Use of Impella for AMICS during recent years is associated with lower unadjusted in-hospital mortality, which may reflect better patient selection, earlier device implantation, and improved management algorithms. In-depth understanding of these factors may inform the development of future treatment protocols.
Use of Impella for AMICS during recent years is associated with lower unadjusted in-hospital mortality, which may reflect better patient selection, earlier device implantation, and improved management algorithms. In-depth understanding of these factors may inform the development of future treatment protocols.
Brazilian borreliosis (BB) disease is an infectious disease transmitted by ticks that mimics Lyme disease (LD) from the Northern Hemisphere. The BB clinical picture is characterized by a pathognomonic skin lesion (migratory erythema) and joint, neurological, cardiac and psychiatric symptoms. Innate and Th1/Th17 adaptive immunity seem to play an important role in the pathogenesis of Lyme disease.

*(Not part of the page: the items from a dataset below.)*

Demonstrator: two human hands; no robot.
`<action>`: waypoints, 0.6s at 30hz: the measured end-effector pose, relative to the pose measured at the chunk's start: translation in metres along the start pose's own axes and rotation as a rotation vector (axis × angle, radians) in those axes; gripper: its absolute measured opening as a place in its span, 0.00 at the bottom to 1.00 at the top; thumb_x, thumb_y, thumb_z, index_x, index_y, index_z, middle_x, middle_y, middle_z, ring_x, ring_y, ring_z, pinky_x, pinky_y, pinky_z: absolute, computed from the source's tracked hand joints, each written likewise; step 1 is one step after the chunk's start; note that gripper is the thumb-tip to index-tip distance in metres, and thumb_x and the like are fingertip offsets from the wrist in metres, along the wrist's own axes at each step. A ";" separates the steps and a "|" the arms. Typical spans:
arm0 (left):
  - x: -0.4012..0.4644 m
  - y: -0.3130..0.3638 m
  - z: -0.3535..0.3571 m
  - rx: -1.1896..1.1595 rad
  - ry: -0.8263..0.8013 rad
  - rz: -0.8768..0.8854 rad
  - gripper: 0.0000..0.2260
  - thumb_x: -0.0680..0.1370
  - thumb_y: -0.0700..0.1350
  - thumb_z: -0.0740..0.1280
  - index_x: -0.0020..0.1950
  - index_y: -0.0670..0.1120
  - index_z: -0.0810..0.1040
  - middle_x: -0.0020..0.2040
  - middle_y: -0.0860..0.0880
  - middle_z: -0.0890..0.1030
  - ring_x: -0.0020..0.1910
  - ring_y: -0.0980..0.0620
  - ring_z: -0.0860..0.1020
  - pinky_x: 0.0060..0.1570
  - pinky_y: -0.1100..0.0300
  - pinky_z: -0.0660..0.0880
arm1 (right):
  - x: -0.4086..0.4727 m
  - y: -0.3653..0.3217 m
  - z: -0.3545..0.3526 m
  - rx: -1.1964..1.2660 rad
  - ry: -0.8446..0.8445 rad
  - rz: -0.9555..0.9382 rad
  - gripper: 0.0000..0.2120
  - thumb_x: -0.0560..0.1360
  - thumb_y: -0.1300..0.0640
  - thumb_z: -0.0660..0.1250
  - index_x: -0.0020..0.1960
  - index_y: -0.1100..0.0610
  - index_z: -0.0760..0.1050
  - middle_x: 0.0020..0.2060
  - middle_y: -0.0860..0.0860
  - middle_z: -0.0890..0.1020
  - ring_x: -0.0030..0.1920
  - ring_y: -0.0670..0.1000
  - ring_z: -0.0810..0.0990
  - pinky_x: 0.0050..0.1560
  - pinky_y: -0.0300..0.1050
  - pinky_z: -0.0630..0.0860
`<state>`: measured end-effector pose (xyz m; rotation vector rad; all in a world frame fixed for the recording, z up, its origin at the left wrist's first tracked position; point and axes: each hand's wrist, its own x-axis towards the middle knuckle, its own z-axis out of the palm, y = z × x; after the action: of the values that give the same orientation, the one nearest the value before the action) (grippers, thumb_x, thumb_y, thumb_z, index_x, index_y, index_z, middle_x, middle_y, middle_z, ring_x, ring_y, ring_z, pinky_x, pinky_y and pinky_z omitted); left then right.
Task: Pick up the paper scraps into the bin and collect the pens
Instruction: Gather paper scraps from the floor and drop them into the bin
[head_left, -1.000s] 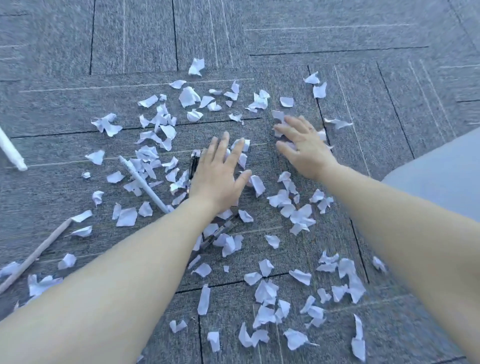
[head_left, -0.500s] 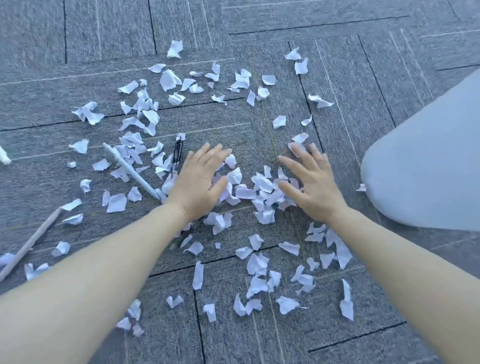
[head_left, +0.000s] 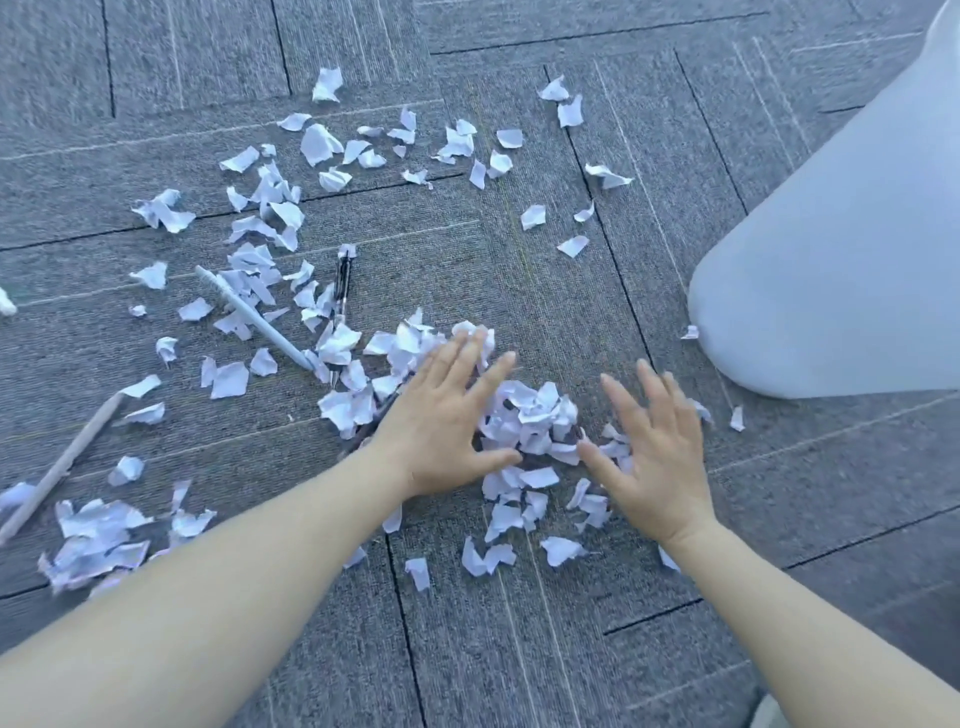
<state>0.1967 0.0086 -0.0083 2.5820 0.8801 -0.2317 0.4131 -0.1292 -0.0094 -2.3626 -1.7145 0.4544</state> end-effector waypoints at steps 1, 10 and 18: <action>0.005 0.000 0.000 -0.006 -0.005 -0.033 0.43 0.71 0.72 0.52 0.76 0.54 0.36 0.78 0.47 0.38 0.75 0.47 0.35 0.74 0.48 0.40 | -0.008 0.001 0.005 0.021 -0.020 0.025 0.35 0.74 0.30 0.52 0.76 0.44 0.57 0.78 0.52 0.54 0.78 0.55 0.46 0.75 0.63 0.49; -0.036 0.017 0.015 -0.177 0.043 0.205 0.46 0.70 0.68 0.62 0.77 0.42 0.51 0.76 0.47 0.58 0.76 0.50 0.52 0.73 0.53 0.53 | -0.025 -0.054 0.021 0.477 -0.153 -0.255 0.41 0.74 0.40 0.64 0.78 0.56 0.53 0.78 0.50 0.54 0.78 0.49 0.52 0.75 0.56 0.58; -0.079 0.018 0.042 0.091 -0.023 0.213 0.56 0.64 0.78 0.54 0.77 0.40 0.44 0.78 0.41 0.43 0.77 0.42 0.44 0.73 0.47 0.45 | -0.058 -0.020 0.034 -0.083 -0.149 -0.565 0.54 0.66 0.24 0.61 0.78 0.57 0.48 0.77 0.60 0.53 0.77 0.64 0.51 0.73 0.64 0.55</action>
<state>0.1447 -0.0651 -0.0185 2.7258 0.5924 -0.2446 0.3673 -0.1788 -0.0267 -1.8000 -2.3886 0.4710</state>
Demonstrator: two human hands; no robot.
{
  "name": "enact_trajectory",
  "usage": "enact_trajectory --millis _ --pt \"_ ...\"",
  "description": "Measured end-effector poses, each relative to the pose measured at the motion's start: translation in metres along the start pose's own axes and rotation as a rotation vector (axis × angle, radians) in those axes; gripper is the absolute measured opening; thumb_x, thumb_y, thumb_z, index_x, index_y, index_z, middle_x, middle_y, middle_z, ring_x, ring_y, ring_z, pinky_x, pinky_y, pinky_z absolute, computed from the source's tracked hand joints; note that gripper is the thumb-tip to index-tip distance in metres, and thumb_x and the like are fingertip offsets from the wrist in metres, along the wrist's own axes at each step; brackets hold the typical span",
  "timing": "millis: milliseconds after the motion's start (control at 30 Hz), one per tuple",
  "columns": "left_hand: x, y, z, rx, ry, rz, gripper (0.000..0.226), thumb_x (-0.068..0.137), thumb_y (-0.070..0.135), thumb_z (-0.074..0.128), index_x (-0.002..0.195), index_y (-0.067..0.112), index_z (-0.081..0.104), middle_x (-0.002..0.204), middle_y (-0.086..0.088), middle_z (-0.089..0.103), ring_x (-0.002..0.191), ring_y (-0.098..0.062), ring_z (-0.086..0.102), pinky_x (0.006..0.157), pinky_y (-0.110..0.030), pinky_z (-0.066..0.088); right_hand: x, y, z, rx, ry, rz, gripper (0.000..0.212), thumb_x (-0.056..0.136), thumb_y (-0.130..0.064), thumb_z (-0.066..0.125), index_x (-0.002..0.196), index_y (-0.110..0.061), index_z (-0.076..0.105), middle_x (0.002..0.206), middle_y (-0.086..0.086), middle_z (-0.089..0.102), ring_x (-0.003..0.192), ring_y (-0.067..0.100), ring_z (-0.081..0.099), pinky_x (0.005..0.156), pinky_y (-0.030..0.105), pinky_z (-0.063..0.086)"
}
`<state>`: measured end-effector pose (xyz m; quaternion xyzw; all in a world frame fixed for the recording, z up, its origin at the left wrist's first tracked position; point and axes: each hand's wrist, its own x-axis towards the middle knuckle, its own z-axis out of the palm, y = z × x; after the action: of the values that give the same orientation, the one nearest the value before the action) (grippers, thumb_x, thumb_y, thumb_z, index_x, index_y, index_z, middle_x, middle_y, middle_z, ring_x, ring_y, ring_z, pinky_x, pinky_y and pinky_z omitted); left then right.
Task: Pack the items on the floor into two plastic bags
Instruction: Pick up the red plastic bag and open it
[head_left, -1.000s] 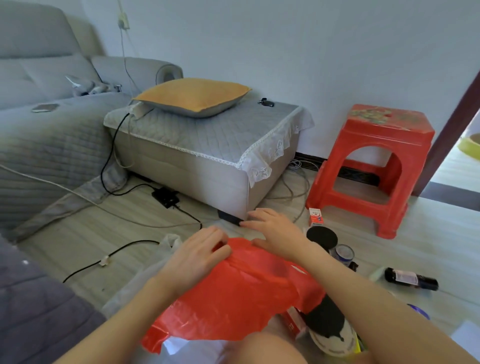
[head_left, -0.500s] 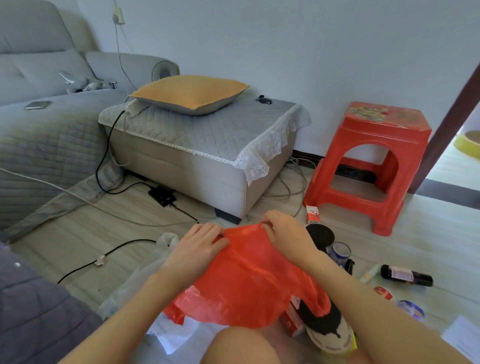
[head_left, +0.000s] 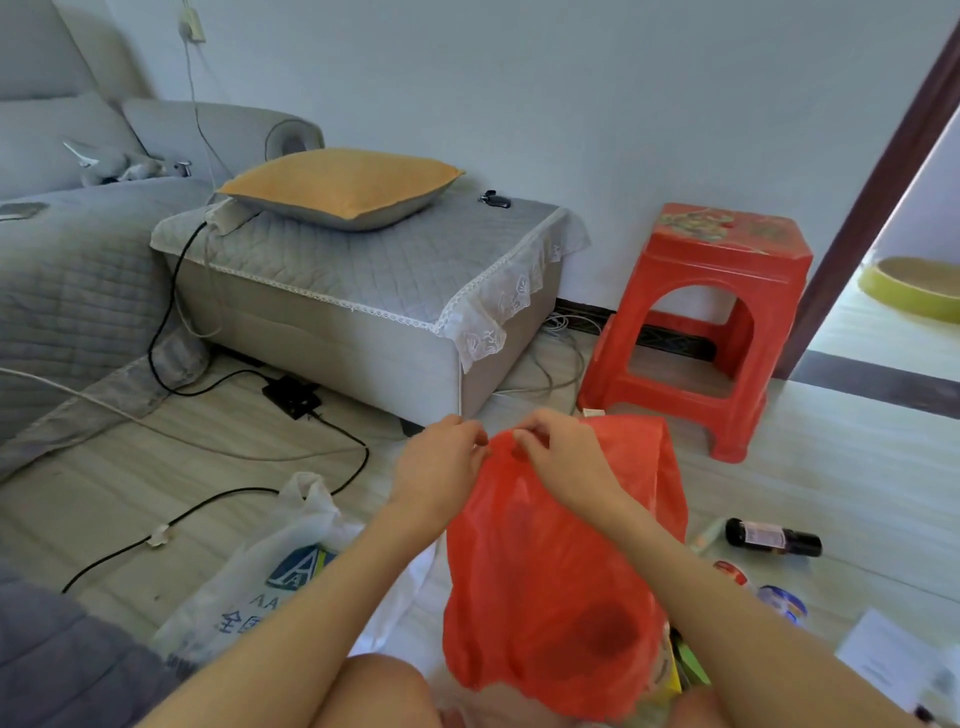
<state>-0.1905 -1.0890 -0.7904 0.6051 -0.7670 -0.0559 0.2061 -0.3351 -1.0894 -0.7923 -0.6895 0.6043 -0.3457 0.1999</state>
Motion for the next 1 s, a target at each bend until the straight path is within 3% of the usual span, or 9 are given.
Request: enact_trajectory --millis 133,233,333,400,467,633,733,833,1000 --pt "-0.003 0.006 0.001 -0.144 -0.066 -0.044 0.034 0.083 0.046 0.058 0.111 0.028 0.062 0.108 0.006 0.057 0.096 -0.017 0.06 0.082 -0.033 0.047 0.002 0.0 -0.013 0.108 0.02 0.053 0.033 0.083 -0.008 0.058 0.06 -0.03 0.051 0.066 -0.006 0.061 0.073 0.016 0.061 0.078 0.033 0.047" --pt "-0.001 0.01 0.003 -0.158 -0.015 -0.023 0.021 0.086 0.03 0.057 0.103 0.023 0.067 0.101 0.002 0.063 0.09 -0.017 0.06 0.08 -0.03 0.046 -0.001 0.0 -0.018 0.123 0.029 0.045 0.03 0.082 -0.009 0.06 0.061 -0.029 0.054 0.064 -0.005 0.062 0.071 0.018 0.061 0.079 0.037 0.049" --pt "-0.001 0.009 -0.002 -0.495 0.054 -0.176 0.01 0.085 0.018 0.061 0.082 0.019 0.071 0.074 0.006 0.066 0.069 -0.009 0.058 0.07 -0.015 0.044 -0.005 -0.002 -0.025 -0.057 0.047 -0.002 0.009 0.087 -0.019 0.058 0.08 -0.018 0.065 0.081 0.003 0.069 0.085 0.025 0.062 0.079 0.036 0.047" --pt "-0.002 0.009 -0.001 -0.739 0.023 -0.289 0.012 0.085 0.015 0.062 0.076 0.018 0.069 0.067 0.005 0.064 0.064 -0.012 0.058 0.073 -0.027 0.049 -0.005 -0.002 -0.026 -0.286 0.013 -0.021 0.015 0.09 -0.023 0.053 0.095 -0.015 0.064 0.1 0.005 0.066 0.098 0.027 0.058 0.082 0.037 0.044" --pt "-0.005 0.009 0.002 -0.793 0.007 -0.34 0.012 0.087 0.013 0.06 0.079 0.012 0.068 0.07 0.0 0.066 0.068 -0.014 0.06 0.072 -0.029 0.049 -0.005 -0.002 -0.024 -0.438 -0.069 -0.014 0.019 0.092 -0.024 0.047 0.102 -0.015 0.06 0.109 0.006 0.059 0.105 0.028 0.055 0.086 0.039 0.042" --pt "-0.008 0.01 -0.001 -0.852 0.181 -0.474 0.021 0.086 0.012 0.057 0.066 0.019 0.06 0.06 0.006 0.061 0.049 0.006 0.055 0.053 -0.008 0.041 -0.007 -0.005 -0.019 -0.257 -0.2 0.115 0.023 0.087 -0.032 0.056 0.1 -0.014 0.061 0.109 0.007 0.059 0.105 0.025 0.055 0.087 0.035 0.044" --pt "-0.007 0.011 -0.005 -0.816 0.213 -0.495 0.023 0.083 0.015 0.061 0.062 0.022 0.057 0.057 0.007 0.059 0.056 -0.006 0.055 0.06 -0.021 0.043 -0.013 -0.017 -0.017 -0.081 -0.189 0.181 0.043 0.079 -0.049 0.063 0.101 -0.013 0.06 0.102 0.001 0.061 0.097 0.018 0.055 0.08 0.032 0.043" --pt "-0.004 0.011 -0.007 -0.823 0.228 -0.526 0.021 0.08 0.017 0.063 0.06 0.021 0.058 0.057 0.005 0.061 0.058 -0.011 0.056 0.069 -0.029 0.046 -0.021 -0.025 -0.01 -0.16 -0.253 0.177 0.049 0.072 -0.055 0.067 0.096 -0.016 0.053 0.092 -0.003 0.052 0.089 0.016 0.051 0.072 0.031 0.04" --pt "-0.003 0.003 -0.002 -0.893 0.233 -0.533 0.019 0.081 0.021 0.064 0.063 0.019 0.06 0.058 0.002 0.061 0.056 -0.012 0.053 0.071 -0.033 0.046 -0.017 -0.02 -0.013 -0.268 -0.173 0.135 0.017 0.084 -0.02 0.054 0.095 -0.01 0.061 0.106 0.009 0.064 0.103 0.029 0.056 0.082 0.035 0.044"
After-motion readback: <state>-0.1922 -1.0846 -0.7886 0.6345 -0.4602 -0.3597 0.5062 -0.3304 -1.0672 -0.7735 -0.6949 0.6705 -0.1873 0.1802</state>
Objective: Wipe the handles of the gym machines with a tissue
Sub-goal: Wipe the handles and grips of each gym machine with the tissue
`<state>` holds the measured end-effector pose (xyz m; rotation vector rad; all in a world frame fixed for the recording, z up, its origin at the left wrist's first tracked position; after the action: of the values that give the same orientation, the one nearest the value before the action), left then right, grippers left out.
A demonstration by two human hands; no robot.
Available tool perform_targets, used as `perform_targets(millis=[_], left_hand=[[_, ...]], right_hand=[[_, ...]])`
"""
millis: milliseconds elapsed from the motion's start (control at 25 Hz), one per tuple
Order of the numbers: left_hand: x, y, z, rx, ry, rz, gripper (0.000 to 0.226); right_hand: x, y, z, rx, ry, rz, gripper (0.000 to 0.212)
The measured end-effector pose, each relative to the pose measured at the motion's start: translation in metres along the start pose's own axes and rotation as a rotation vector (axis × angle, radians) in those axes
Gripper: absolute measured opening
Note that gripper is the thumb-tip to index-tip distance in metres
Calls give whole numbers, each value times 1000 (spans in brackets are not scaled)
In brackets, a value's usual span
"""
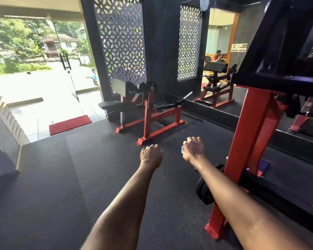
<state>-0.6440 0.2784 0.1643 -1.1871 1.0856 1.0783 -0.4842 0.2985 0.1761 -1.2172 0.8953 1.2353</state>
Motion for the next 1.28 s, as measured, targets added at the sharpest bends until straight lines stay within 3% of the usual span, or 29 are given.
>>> perform_targets(millis=[520,840,1280], left_hand=[[21,32,339,84,64,-13,38],[50,27,619,216,88,7,40],[87,-80,961,376,87,18,37]], right_hand=[[73,-17,320,94,44,22,30],[123,-70,562,230,66,7,30],[204,-207,855,358,51,20,29]])
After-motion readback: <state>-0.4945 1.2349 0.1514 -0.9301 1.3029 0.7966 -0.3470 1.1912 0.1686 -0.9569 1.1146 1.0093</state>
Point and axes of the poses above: each hand's wrist, its own z-axis towards the middle knuckle, its own x-axis out of the palm, y = z × x, the point moved 6 cm from there along z, towards the middle knuckle, and after that the axes turned 2 degrees about y, right-handed, at the moved point
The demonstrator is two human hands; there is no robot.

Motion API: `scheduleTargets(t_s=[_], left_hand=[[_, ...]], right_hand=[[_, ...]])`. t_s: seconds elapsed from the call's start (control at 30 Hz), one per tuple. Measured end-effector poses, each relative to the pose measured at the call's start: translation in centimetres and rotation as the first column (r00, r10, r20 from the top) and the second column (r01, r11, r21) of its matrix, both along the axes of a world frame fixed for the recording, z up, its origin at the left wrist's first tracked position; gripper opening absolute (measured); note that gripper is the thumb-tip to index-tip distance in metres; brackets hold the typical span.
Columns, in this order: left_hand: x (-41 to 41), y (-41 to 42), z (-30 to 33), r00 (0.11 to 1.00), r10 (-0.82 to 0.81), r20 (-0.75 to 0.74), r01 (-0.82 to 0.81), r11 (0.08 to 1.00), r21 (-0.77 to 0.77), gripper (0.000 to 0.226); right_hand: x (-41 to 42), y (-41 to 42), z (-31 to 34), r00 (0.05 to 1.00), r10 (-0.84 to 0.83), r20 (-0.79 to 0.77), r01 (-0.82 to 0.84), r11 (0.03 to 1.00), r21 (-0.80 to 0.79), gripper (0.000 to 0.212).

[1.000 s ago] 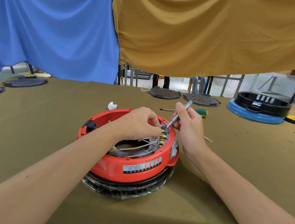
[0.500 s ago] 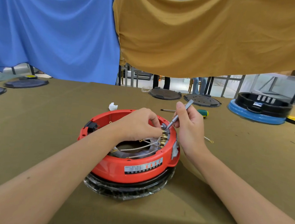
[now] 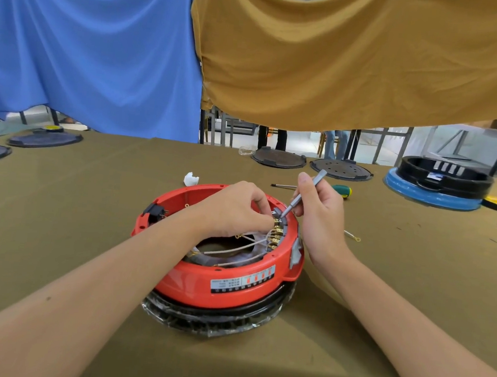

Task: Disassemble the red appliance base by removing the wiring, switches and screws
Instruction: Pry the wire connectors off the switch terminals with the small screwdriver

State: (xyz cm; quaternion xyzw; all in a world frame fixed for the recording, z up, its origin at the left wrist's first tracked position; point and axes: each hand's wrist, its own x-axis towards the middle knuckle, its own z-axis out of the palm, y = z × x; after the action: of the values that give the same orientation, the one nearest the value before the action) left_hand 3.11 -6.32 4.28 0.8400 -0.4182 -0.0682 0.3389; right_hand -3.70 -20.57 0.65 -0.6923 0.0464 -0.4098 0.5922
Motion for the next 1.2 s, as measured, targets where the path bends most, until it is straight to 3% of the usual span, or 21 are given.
scheduleTargets(t_s=[0.5, 0.8, 1.07, 1.2], left_hand=[[0.1, -0.02, -0.03, 1.0, 0.0, 0.005, 0.0, 1.0, 0.005, 0.006], [0.11, 0.0, -0.02, 1.0, -0.002, 0.002, 0.002, 1.0, 0.007, 0.005], [0.09, -0.01, -0.02, 1.0, -0.001, 0.013, 0.001, 1.0, -0.001, 0.003], [0.06, 0.01, 0.01, 1.0, -0.002, 0.013, 0.002, 1.0, 0.007, 0.003]], right_hand=[[-0.07, 0.05, 0.03, 0.998, -0.032, 0.047, 0.031, 0.999, 0.024, 0.038], [0.12, -0.16, -0.27, 1.0, -0.008, -0.008, 0.008, 1.0, 0.021, 0.037], [0.01, -0.18, 0.06, 1.0, 0.014, 0.019, -0.011, 0.985, -0.174, 0.036], [-0.19, -0.4, 0.19, 0.996, 0.075, -0.039, -0.083, 0.964, -0.253, 0.033]])
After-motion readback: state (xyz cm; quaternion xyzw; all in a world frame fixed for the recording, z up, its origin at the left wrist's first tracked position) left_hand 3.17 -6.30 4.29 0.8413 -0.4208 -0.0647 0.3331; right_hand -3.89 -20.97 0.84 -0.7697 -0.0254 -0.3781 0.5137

The aim of this study was to characterize the role of innate and Th1/Th17 adaptive immunity in BB patients with acute (<3 months) and convalescent (>3 months) disease.
Fifty BB patients (28 with acute and 22 with convalescent disease) without treatment and 30 healthy subjects were evaluated. Levels of 20 cytokines or chemokines associated with innate and Th1/Th17 adaptive immunity were analyzed using Luminex (Millipore Corp., Billerica, MA).
Overall, BB patients had increased levels of IL-8 (6.29 vs 2.12 p = 0.002) and MIP-1α/CCL3 (5.20 vs 2.06, p = 0.030), associated with innate immunity, and MIP3B/CCL19 (Th1; 297.